Of all the worlds still to be explored, among the most mysterious may be closest to home. Indeed, it may be right between your ears.
A type of cell called the astrocyte accounts for more than 25 percent of the human brain, yet a small percentage of how this cell function contributes to brain function is actually understood.
Virginia Tech neuroscientist Michelle Olsen seeks to change that through a new five-year, $1.6 million grant from the National Institute of Neurological Disorders and Stroke, part of the National Institutes of Health. She hopes her work will one day allow scientists to more deeply understand how this cell develops and functions in the healthy brain so that they can better treat neurodevelopmental disorders and neurological disease.
"There is so much about the brain that is still to learn," said Olsen, an associate professor in the School of Neuroscience, part of the Virginia Tech College of Science, and director of the director of the recently approved neuroscience Ph.D. program. "We're really at the bottom of an exponential learning curve."
Astrocytes appear, or are born, late in the third trimester of fetal development, well after their more well-studied neighbors, the neurons. Astrocytes produce long tentacles or cell processes that appear to wrap around many points of contact, or synapses, between neurons, protecting and stabilizing these vital connections. But so far scientists know little about what "recruits" these astrocytic processes to neuronal synapses.
Yet, Olsen and her lab may have identified an important molecular player in that process. Scientists have long known that neurons release at the synapse a protein, "brain-derived neurotrophic factor" or BDNF, to aid in neuron-to-neuron communication, growth and function. Astrocytes produce the protein TrkB -- that's short for Tropomyosin receptor kinase B -- a receptor for BDNF. Olsen suspects this BDNF/TrkB pathway facilitates neuron-to-astrocyte communication -- a disruption of which could alter the development of astrocytes and, ultimately, the brain itself.
We may have been missing a good part of the story by focusing on this pathway only in neurons. It may turn out that this signaling pathway, which is critical for early brain development, is just as important in astrocytes.

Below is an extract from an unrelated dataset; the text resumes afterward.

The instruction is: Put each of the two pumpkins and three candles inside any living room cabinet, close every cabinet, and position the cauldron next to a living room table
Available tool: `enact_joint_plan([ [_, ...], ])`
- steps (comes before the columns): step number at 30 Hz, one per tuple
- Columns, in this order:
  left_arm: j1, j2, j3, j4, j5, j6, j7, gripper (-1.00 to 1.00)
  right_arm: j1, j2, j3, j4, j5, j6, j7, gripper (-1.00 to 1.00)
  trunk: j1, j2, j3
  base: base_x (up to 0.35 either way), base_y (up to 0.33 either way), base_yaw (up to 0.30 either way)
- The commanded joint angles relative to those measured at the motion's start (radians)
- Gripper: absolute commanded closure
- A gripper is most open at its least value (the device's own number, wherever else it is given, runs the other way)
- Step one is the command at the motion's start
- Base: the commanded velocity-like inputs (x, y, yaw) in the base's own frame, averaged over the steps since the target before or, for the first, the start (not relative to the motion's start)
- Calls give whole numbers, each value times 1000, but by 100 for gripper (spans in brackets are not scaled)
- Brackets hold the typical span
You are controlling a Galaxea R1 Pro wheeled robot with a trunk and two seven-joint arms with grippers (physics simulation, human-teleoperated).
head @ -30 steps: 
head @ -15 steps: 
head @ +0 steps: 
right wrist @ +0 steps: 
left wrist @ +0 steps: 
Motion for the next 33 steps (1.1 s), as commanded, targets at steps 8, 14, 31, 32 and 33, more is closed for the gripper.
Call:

You can imagine if the cells do not develop properly then they don't ever really normalize."
Michelle Olsen, Virginia Tech Neuroscientist
The research is much too new to even hypothesize about potential medical benefits, Olsen added: "This is very basic science, really just trying to understand how the brain works normally. How does the astrocyte know where it needs to go?"
Beatriz Torres, a neuroscience doctoral student who works in Olsen's lab, added, "I am very excited about the grant and the projects that it has outlined. Not very much is known about what actually draws an astrocyte process to a synapse in the first place. Understanding what these cues are could offer us novel therapeutic targets for neurodevelopmental and neuropsychiatric disorders."
Scientific and technological advancements have been a major driver behind Olsen's discoveries. The current study will be conducted in the mouse, a mammalian model system often used in neuroscience research. Olsen, and researchers like her, take advantage of the ability to manipulate the genome of this animal, allowing for specific manipulation of the BDNF/TrkB pathway only in the astrocytes.
The NIH grant allows Olsen's team to use a new serial block-face scanning microscope at the Fralin Biomedical Research Institute at VTC in Roanoke to perform a very high-resolution microscopy of those tiny astrocyte projections that enwrap the synapses. "This new microscope will allow us to acquire a large number of images in a short time period to really dig into the questions in the study," Olsen said.
Olsen will collaborate with two Virginia Tech researchers on this project: neuroscientists Susan Campbell, a research assistant professor in the Department in Animal and Poultry Sciences in the College of Agriculture and Life Sciences and an affiliated faculty member in neuroscience, and Michael Fox, a professor in and director of the School of Neuroscience, and a professor with the Fralin Biomedical Research Institute at VTC.
"Dr. Olsen's work on the molecular signals that drive astrocyte maturation and the formation of synaptic astrocyte processes is fundamental to our understanding of how these specialized cells contribute to synaptic function in health and disease," Fox said. "Her expertise in glial and synaptic biology, in cell and molecular biology, in electrophysiology, and in high-resolution imaging uniquely positions her to solve this complex question."
It's an expertise Olsen has developed since her first days as a neuroscience graduate student at the University of Alabama-Birmingham.
"This is where I began my lifelong love of astrocytes," she said. "Astrocytes are the unsung heroes of the brain. They perform many underappreciated functions, but they're fundamental to how the brain works."